Tag Archives: detachment

All grown up



My sons keep themselves awake at night,
their future the warp and their fear the weft
of a blanket that dares them to sleep,
because it wants to drag them down
into their darkness, gasping.

I hear this, I see this, I know this, I care;
I raised them, I love them, I do.
And it’s not that I want to, or don’t,
or should or shouldn’t or won’t,
it’s their time, not mine;
so for me, I’m sorry,
but at night,
I sleep like
a stone.

Thank you for reading All grown up. I humbly appreciate your visiting the Book of Pain, and as always, I look forward to your comments.

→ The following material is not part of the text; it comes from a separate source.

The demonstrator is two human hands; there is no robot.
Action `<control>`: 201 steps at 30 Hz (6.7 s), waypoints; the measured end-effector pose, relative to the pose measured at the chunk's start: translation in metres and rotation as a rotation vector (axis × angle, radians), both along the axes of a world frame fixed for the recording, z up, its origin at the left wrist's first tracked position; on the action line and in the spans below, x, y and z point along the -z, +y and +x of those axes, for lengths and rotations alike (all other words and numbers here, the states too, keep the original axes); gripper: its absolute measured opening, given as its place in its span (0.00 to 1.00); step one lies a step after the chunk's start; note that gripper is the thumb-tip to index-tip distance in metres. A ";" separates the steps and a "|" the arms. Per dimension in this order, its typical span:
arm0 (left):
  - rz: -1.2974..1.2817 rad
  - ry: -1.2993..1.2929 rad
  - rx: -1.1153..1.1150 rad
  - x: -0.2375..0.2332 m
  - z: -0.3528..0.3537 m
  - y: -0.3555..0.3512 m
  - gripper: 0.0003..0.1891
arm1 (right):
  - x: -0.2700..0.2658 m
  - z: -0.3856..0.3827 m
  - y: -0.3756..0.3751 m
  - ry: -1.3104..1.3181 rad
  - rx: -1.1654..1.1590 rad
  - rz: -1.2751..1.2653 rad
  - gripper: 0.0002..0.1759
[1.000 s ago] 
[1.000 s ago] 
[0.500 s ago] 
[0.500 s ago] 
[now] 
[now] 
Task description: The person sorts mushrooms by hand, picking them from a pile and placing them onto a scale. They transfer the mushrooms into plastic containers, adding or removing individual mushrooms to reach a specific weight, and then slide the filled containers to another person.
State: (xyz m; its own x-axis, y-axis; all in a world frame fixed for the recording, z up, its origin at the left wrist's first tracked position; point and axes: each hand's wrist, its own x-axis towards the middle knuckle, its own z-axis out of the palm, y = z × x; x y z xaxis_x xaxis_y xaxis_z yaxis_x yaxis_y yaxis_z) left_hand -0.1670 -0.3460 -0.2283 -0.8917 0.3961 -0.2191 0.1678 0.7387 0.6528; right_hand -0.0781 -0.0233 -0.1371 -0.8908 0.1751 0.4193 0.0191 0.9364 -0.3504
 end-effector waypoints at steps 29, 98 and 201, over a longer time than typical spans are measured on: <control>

The photograph was taken at the Fundació Joan Miró museum in Barcelona, Spain. I cannot remember the artist’s name, but it was from an installation entitled Scars. To see my photography blog, please visit the Book of Bokeh.

john

Photograph, poem, and notes © John Etheridge; all rights reserved. The poem and accompanying notes are licensed under the Creative Commons Attribution-Noncommercial-No Derivative Work 3.0 Unported License. This applies to all original written work found on this site unless noted otherwise. The attribution claimed under the license is © John Etheridge,  https://bookofpain.wordpress.com. The photograph is not licensed for use in any way without the expressed consent of its creator.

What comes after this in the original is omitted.